Grand Rapids — They call them sneeze guards — the protective Plexiglas barriers on desks and countertops and more that separate employees from visitors.
But really, says Brad Bennett, carpentry and painting maintenance supervisor for Grand Rapids Public Schools, that term doesn’t do them justice.
“When I hear ‘sneeze guards,’” he says with a chuckle, “I think salad bars. These are not that.”
By these he means the hundreds of barriers crafted this summer and fall by Brad Lehnert, a carpenter-craftsman who sports a mean salt-and-pepper Fu Manchu but has a quiet disposition, including a preference for getting the job done over talking about it.
Still, there’s an evident pride in what he was able to accomplish in a short amount of time, and a sense of satisfaction in the fact that his work is keeping his fellow district employees safer.
And Bennett, his supervisor, is more than happy to talk on Lehnert’s behalf.
“Brad had maybe four to six weeks to produce hundreds of these barriers,” Bennett recalls. “We did some research on what it would cost to buy them, and we decided we could do it for about a quarter of the price. But it was a lot of work, a lot of work.”
At this Lehnert just smiles and adds, “It was all day, every day for quite a while.”
Larry Johnson, chief of staff for GRPS, still stands amazed at what was accomplished by Lehnert, with Bennett lending a hand when he was able.
“Their attention to detail,” he says, “and the quick turnaround was nothing short of a miracle for the district.”
A Massive Collection of Raw Materials
The barriers became necessary in a time of COVID-19 to protect the people behind them — mainly GRPS secretaries and other office workers who are public-facing and who had been working in person — from sneezes, coughs and the normal exhalations a visitor might present, just as in recent months banks, grocery stores and more have worked to protect their employees with such barriers.
The district used federal CARES Act money to pay for the sizable project, which at last count had placed the barriers in 52 of 57 GRPS buildings. Many of the buildings needed multiple barriers, and one significant challenge from the start was that every desk is different, and so every barrier ended up being different.
But each one started with a massive collection of raw materials.

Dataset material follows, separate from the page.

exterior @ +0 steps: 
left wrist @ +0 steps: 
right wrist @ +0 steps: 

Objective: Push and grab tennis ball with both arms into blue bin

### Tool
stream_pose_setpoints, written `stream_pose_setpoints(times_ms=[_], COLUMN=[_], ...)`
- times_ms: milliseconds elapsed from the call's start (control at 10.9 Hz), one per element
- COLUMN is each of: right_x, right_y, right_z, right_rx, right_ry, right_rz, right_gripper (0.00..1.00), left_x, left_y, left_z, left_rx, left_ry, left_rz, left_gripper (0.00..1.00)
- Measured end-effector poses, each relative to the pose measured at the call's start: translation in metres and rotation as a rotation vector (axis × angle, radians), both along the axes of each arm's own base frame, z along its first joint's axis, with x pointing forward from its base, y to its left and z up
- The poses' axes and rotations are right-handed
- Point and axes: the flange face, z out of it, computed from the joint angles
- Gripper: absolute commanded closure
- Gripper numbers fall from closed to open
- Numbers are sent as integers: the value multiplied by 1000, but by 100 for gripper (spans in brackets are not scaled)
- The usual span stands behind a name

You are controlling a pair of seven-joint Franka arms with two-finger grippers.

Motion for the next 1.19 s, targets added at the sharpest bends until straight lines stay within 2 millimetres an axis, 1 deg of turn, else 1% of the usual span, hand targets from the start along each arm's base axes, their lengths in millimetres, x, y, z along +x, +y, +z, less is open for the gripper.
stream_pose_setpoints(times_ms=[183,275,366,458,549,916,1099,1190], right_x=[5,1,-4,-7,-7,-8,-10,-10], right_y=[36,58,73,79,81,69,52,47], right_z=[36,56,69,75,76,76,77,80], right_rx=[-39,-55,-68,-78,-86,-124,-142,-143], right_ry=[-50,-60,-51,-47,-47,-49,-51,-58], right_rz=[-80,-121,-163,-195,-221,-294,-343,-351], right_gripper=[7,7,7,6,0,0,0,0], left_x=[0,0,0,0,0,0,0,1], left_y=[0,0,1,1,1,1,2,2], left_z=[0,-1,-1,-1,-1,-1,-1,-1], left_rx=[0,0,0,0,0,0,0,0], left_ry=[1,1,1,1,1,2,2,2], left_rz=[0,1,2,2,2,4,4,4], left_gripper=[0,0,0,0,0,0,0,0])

Skids full of 4-by-8 sheets of Plexiglas; mountains of what the Brads call “one by” (the pine used to frame the barriers); gallons of the dark walnut stain and urethane Lehnert applied by hand to each piece of pine on each barrier; and thousands of the number-six Phillips screws that Lehnert bought up by the boxful from local hardware stores, and screwed in with his cordless, 12-volt Milwaukee as he built the frames around the Plexiglas.
Lehnert also loaded up the finished barriers into a GRPS van and delivered and installed them in empty schools all summer.
“There were times coming in to work where I wasn’t really looking forward to building more barriers,” he says, “but what kept me going was knowing how important this project was to the people I work with. That was a big deal.”
Bennett figures all told Lehnert’s efforts saved the district $30,000 or more versus what it would have cost to buy the products.
“And,” he says with a proud grin, “they look better too.”
Lehnert, a carpenter for four decades now, doesn’t say anything. But his gaiter moves a little around his mouth and his eyes sparkle as he smiles in agreement.